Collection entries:
○ ○ ○ ○ ○

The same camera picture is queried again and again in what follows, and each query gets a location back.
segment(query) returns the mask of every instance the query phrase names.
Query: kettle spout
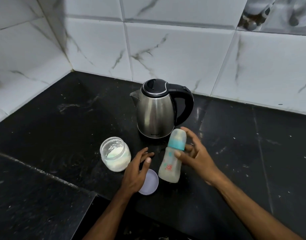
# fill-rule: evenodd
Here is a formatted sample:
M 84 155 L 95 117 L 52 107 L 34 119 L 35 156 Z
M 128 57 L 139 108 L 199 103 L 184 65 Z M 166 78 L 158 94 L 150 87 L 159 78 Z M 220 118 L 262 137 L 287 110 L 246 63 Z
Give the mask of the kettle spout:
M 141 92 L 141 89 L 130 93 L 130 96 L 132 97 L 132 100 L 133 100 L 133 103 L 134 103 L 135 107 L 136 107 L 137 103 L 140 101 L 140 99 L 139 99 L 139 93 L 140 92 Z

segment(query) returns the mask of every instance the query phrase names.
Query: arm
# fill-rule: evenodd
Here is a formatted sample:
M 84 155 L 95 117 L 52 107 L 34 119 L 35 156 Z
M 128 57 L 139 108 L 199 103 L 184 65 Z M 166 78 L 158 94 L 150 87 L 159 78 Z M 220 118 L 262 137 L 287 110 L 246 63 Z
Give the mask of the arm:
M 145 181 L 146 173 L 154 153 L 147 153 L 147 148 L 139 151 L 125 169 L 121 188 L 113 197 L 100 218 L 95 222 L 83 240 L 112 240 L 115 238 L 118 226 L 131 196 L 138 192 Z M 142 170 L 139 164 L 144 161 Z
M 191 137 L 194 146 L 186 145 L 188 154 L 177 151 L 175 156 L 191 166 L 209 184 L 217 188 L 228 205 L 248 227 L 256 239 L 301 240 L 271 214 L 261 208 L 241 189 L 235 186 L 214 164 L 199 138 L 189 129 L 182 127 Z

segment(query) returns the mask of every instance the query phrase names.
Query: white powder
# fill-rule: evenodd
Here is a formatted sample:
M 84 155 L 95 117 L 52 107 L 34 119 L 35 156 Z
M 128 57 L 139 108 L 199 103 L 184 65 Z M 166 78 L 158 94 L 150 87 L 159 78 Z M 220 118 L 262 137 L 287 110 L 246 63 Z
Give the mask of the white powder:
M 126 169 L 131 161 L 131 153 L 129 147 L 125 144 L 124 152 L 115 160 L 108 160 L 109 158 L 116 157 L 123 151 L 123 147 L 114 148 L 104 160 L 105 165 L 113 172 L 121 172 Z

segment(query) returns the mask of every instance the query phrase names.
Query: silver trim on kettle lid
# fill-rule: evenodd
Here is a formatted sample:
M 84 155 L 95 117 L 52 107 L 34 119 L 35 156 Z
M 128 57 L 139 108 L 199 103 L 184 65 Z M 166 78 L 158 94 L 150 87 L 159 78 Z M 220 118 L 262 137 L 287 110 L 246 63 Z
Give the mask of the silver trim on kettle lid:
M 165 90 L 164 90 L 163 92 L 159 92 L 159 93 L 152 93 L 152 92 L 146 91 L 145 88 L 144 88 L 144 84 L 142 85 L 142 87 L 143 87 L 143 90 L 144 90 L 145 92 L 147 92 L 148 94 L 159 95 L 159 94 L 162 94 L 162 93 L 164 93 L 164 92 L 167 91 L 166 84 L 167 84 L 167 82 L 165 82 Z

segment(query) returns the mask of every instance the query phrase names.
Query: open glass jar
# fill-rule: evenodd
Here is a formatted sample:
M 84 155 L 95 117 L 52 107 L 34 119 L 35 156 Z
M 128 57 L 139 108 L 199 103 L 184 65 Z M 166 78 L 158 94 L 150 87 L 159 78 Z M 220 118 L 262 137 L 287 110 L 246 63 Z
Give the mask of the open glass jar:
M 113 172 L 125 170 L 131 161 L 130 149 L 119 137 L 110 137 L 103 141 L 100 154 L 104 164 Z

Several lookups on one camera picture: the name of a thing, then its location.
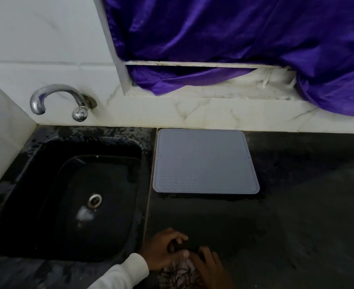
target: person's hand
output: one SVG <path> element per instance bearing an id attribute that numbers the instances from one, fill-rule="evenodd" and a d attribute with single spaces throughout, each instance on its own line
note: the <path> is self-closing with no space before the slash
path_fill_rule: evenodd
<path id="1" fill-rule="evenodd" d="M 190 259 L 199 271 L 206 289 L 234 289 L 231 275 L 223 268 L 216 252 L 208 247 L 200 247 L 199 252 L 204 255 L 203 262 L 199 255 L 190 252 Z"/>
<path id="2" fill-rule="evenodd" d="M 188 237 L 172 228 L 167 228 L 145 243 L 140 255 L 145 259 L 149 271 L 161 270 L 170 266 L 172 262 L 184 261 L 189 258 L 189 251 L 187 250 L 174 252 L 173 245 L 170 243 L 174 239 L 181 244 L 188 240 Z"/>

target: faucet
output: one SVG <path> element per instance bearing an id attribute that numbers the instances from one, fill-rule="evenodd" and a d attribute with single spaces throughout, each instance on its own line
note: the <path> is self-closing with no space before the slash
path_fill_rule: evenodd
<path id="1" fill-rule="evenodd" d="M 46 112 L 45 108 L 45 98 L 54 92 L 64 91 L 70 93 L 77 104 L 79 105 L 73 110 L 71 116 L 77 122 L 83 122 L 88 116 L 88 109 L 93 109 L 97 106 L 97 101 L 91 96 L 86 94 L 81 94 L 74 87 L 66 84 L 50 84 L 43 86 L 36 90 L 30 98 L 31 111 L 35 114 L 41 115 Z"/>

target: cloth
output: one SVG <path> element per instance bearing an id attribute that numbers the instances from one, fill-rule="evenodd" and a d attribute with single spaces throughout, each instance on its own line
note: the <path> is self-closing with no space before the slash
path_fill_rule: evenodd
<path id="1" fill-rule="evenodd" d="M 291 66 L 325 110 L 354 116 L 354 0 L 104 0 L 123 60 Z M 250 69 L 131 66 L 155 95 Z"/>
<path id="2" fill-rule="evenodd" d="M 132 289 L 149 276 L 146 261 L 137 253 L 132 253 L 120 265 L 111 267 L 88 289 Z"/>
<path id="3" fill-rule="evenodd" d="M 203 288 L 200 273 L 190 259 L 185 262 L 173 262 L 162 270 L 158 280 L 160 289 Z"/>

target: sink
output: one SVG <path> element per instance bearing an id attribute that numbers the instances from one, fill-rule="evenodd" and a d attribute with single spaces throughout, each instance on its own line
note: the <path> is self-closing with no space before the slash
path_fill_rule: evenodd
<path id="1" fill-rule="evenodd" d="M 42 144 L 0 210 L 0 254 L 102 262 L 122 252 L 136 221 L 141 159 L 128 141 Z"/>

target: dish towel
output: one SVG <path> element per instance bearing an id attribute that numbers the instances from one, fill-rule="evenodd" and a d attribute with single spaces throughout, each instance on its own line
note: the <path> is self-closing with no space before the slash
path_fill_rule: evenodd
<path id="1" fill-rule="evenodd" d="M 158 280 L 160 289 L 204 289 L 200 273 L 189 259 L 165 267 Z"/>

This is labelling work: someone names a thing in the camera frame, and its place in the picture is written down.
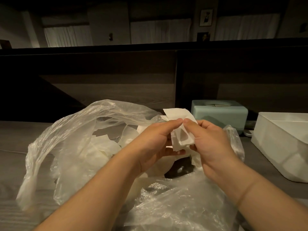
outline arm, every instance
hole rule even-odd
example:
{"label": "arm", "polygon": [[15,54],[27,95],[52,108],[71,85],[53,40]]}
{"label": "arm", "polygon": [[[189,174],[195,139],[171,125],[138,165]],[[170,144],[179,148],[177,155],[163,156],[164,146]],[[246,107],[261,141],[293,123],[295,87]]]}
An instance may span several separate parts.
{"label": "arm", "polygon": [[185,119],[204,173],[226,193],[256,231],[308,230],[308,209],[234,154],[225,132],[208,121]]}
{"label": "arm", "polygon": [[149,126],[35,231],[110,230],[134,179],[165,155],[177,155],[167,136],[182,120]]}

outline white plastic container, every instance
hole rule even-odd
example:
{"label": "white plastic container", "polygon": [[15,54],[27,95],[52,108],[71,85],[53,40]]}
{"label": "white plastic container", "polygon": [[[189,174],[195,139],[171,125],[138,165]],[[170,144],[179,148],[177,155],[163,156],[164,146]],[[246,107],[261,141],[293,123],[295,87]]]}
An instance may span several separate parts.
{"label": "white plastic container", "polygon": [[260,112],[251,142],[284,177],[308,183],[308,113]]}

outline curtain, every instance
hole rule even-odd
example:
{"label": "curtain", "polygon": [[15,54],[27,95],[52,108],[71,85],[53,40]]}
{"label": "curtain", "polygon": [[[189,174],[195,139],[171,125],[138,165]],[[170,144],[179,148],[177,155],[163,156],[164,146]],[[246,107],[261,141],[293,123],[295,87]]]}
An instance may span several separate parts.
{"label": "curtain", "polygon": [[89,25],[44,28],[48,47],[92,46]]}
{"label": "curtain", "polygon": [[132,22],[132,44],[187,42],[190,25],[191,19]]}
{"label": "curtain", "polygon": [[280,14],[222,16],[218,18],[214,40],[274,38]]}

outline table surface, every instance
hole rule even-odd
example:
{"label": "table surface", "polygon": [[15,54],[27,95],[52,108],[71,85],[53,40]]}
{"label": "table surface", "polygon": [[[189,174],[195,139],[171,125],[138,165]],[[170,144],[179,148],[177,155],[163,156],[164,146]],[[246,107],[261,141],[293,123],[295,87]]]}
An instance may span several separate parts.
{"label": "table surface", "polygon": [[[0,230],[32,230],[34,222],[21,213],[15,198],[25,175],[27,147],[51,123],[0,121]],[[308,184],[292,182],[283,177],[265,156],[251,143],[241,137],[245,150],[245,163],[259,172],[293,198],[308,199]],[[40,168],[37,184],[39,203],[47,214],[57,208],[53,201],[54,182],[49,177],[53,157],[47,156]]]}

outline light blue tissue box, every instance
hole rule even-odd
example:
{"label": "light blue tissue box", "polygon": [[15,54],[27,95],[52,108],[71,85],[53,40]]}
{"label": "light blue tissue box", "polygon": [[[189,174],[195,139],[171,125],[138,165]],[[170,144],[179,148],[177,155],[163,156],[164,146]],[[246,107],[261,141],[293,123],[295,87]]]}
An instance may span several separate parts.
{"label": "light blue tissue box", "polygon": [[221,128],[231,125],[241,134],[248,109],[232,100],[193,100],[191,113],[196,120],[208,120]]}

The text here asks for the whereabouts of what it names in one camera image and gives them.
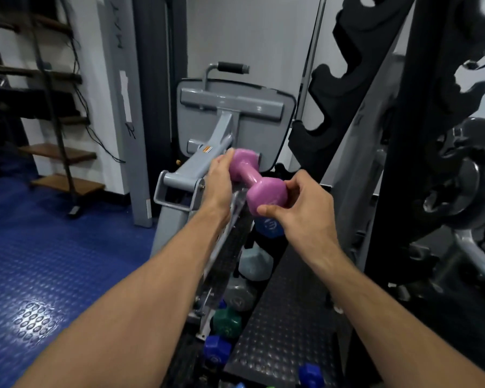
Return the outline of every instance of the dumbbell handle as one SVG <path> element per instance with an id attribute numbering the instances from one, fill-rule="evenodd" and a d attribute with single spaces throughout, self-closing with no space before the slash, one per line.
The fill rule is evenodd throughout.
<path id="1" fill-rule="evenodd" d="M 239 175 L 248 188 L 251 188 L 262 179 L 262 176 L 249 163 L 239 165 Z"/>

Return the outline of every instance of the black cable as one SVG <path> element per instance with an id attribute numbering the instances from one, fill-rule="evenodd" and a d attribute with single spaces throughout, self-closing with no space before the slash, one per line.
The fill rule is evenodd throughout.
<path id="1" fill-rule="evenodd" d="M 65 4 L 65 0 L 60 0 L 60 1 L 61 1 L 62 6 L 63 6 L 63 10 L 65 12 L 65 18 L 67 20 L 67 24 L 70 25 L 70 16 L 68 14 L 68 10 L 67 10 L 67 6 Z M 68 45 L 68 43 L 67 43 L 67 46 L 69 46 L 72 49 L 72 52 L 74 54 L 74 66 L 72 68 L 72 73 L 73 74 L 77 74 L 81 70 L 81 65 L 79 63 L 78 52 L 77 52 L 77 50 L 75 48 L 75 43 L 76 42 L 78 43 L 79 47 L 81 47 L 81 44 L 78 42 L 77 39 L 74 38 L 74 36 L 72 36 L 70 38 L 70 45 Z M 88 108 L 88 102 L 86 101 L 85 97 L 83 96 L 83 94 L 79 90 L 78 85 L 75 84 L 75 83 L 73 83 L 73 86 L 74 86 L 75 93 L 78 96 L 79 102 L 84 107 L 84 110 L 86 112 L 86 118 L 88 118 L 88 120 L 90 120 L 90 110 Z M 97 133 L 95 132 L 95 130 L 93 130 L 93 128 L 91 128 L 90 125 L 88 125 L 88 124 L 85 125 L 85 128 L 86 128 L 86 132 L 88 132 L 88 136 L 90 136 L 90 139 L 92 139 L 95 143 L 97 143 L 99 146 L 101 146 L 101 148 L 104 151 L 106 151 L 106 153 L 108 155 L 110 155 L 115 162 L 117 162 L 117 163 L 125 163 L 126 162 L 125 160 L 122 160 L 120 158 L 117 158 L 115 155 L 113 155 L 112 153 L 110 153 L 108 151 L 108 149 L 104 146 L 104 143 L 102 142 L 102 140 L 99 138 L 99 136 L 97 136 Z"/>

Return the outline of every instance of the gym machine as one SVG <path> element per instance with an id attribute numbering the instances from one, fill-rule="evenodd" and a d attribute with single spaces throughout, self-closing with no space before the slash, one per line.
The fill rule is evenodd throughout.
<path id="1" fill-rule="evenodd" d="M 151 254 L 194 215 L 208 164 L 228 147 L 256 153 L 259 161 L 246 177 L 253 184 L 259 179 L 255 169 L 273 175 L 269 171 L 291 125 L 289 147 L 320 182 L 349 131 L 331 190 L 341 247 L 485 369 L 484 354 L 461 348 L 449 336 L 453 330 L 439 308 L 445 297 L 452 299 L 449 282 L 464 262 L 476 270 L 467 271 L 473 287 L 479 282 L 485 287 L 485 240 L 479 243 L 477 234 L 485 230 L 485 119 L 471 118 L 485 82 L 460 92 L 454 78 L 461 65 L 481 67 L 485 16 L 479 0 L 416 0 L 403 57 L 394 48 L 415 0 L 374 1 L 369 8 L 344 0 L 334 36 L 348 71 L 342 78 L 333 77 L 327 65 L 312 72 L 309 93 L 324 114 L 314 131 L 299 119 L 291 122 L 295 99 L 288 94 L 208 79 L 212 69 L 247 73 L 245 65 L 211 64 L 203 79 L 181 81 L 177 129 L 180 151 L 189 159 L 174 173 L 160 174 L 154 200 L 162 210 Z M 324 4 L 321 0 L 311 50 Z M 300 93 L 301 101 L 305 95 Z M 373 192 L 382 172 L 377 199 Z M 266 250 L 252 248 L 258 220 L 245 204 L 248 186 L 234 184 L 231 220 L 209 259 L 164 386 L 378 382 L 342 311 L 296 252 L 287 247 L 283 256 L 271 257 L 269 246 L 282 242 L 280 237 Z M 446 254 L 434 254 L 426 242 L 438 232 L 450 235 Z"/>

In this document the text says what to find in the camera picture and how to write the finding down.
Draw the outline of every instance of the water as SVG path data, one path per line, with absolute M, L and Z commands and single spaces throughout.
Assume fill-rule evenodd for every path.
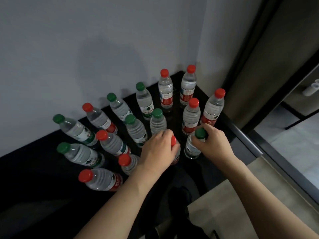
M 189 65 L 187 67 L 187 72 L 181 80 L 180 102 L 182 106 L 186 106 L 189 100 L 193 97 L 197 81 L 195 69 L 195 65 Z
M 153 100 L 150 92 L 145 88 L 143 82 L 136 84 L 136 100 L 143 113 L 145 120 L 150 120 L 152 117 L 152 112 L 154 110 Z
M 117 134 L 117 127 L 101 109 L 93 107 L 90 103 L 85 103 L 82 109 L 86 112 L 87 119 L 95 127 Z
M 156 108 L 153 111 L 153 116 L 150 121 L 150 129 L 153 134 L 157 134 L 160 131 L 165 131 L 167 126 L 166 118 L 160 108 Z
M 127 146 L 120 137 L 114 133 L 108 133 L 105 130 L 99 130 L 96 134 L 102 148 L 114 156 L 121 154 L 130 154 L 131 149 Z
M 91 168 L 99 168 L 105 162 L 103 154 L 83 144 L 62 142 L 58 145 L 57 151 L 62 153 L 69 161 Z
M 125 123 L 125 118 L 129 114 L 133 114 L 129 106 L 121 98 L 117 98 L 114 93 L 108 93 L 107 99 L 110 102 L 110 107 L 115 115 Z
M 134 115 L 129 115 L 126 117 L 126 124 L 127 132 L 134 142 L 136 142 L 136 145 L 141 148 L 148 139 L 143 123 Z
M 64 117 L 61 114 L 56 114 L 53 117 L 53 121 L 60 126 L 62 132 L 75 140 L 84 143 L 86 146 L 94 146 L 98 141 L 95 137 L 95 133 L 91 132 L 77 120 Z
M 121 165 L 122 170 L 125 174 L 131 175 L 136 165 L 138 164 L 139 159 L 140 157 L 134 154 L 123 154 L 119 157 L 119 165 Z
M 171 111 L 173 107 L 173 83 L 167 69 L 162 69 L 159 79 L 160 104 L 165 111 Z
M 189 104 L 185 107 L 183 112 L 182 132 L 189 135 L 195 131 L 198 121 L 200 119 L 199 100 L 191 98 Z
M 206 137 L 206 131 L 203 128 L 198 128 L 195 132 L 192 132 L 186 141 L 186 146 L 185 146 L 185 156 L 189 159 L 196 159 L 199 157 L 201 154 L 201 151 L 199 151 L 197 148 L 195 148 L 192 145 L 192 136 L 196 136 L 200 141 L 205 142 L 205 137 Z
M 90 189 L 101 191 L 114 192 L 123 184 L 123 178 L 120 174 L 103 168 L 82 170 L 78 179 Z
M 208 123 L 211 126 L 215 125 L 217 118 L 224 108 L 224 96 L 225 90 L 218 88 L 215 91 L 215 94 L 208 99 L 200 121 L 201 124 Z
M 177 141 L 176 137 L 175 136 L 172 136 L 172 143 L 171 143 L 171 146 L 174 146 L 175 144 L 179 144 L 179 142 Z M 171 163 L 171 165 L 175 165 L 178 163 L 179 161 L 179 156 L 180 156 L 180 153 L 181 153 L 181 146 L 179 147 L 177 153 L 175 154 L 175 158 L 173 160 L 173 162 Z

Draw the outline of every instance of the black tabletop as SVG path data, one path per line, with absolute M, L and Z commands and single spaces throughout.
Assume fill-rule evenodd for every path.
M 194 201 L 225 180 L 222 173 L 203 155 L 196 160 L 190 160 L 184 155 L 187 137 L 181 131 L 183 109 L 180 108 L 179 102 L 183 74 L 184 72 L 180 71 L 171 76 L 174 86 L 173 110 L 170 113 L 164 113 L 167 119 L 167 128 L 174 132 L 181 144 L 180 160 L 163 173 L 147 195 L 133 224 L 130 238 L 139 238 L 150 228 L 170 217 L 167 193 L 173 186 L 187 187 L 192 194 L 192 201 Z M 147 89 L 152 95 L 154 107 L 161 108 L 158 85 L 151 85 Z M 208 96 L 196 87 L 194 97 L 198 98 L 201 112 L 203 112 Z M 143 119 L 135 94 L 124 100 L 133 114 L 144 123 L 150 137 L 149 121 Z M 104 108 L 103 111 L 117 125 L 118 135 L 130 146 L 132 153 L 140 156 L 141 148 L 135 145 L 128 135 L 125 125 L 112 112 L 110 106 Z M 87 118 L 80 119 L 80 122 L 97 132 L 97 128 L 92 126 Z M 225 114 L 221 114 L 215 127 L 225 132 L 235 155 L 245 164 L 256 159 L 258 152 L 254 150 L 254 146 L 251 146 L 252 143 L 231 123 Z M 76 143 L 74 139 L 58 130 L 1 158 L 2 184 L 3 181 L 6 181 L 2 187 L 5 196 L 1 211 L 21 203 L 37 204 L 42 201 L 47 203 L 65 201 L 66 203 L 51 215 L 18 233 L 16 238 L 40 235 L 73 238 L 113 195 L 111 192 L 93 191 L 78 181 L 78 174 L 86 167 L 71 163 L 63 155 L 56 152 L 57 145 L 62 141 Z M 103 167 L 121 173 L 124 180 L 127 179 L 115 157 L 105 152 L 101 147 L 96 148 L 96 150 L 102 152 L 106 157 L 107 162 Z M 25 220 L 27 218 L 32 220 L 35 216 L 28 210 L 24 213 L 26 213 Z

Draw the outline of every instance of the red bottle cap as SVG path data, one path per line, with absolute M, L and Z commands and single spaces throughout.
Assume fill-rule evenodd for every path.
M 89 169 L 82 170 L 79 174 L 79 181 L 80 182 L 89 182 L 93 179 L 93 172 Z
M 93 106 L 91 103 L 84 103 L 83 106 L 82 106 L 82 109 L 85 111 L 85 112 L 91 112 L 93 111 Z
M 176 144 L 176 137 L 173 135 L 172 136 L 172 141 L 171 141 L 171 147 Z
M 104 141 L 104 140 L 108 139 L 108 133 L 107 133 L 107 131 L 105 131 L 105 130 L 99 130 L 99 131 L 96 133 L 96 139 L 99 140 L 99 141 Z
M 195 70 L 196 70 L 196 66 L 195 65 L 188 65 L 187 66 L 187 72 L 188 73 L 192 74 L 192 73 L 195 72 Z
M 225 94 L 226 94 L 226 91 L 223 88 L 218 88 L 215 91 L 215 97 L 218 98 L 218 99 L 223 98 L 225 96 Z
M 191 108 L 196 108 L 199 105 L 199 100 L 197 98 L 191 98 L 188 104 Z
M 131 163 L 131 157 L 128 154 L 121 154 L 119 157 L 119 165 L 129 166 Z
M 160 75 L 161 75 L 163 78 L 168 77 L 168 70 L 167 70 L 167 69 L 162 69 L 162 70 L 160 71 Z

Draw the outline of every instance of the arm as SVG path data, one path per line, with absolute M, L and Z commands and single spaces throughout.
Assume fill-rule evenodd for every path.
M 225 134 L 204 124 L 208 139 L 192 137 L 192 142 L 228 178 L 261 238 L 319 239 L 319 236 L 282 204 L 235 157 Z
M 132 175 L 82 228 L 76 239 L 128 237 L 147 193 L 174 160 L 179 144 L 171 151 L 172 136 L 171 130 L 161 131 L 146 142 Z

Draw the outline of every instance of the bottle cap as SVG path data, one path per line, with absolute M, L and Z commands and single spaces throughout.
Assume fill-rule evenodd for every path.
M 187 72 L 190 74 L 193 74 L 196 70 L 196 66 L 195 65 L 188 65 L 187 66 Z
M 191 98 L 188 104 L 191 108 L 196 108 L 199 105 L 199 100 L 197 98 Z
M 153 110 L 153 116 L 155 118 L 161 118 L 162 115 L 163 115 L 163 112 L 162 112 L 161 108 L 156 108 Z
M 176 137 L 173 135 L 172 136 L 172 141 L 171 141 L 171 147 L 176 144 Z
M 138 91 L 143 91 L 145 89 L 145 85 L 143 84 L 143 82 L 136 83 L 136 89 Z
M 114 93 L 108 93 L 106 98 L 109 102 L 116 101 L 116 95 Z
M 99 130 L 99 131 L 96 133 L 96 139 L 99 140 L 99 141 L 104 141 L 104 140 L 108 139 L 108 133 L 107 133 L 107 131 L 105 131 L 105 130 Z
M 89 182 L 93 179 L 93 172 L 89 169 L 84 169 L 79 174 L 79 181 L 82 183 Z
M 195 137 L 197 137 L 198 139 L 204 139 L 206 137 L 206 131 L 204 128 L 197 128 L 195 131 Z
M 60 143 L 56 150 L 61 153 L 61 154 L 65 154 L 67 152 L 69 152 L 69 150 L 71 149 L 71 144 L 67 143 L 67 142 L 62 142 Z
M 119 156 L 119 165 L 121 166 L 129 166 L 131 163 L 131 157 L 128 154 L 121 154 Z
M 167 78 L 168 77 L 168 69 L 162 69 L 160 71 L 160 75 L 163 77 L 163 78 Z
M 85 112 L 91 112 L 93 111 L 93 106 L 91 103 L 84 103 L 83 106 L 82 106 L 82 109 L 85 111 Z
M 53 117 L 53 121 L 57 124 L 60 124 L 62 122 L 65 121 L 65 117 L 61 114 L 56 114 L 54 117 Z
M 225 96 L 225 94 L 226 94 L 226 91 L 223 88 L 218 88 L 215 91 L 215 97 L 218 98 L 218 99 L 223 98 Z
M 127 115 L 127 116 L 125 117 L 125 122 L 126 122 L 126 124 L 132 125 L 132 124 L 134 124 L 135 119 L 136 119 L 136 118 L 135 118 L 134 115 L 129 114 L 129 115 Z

○ ○ ○ ○ ○

Check every line of the entries above for the word "black" and report how many lines contain it, giving the number only.

[Task answer] 2